● **Required action**
Only lines with the string "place" are wanted. Pull them out of the data.

● **Stored entries**
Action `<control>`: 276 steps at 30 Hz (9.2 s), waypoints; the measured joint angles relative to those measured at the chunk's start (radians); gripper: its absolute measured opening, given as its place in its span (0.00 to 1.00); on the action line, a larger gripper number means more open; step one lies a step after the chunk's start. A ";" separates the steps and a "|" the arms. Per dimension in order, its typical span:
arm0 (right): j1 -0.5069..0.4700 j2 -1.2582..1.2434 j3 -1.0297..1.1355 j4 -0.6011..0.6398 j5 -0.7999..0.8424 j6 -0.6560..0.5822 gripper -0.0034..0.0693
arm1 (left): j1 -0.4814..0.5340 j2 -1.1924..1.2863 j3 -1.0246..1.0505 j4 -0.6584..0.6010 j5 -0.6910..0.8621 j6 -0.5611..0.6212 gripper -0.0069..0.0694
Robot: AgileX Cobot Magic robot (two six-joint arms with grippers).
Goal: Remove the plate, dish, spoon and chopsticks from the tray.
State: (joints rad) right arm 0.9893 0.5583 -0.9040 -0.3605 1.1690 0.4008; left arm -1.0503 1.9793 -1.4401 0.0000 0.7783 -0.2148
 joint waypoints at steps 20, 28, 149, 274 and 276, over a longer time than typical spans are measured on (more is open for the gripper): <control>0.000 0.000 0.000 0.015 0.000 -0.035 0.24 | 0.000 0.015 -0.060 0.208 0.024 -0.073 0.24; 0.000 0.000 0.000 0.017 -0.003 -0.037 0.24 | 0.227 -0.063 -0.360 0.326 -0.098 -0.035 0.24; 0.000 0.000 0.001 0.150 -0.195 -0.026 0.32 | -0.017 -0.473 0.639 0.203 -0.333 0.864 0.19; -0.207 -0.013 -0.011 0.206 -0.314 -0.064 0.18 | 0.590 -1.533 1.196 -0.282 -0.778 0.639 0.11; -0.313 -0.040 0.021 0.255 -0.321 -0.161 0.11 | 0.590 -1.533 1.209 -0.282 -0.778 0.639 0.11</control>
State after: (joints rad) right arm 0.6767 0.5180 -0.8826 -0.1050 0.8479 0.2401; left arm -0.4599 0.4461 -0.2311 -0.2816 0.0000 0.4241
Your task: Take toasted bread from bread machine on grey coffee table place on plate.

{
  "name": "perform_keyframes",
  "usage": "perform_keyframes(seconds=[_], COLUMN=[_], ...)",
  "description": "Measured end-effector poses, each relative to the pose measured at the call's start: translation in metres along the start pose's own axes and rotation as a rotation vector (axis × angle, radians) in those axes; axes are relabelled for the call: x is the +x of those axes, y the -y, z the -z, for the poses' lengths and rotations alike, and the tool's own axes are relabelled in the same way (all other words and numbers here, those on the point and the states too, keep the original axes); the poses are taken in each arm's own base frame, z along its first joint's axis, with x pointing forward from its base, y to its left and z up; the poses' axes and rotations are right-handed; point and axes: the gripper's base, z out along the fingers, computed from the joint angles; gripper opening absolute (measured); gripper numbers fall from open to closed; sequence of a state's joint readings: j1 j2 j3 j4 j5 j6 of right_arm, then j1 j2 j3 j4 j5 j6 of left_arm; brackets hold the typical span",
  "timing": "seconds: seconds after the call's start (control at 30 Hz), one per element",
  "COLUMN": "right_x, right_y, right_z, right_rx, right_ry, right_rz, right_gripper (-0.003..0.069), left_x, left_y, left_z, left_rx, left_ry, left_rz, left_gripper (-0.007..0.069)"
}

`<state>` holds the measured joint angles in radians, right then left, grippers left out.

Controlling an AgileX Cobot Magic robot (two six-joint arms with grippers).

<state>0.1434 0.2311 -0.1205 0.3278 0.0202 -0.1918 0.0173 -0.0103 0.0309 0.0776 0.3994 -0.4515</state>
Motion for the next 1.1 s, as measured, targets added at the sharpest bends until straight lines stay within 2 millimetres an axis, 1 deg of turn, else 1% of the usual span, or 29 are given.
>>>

● **Completed task**
Action `<control>`: 276 steps at 30 Hz (9.2 s), waypoints; the measured joint angles relative to those measured at the chunk's start (radians); gripper: its absolute measured opening, given as its place in its span (0.00 to 1.00); on the action line, a larger gripper number means more open; step one lies a step after the chunk's start. A ";" separates the steps and a "|" the arms. Per dimension in order, its typical span:
Your task: Take toasted bread from bread machine on grey coffee table place on plate.

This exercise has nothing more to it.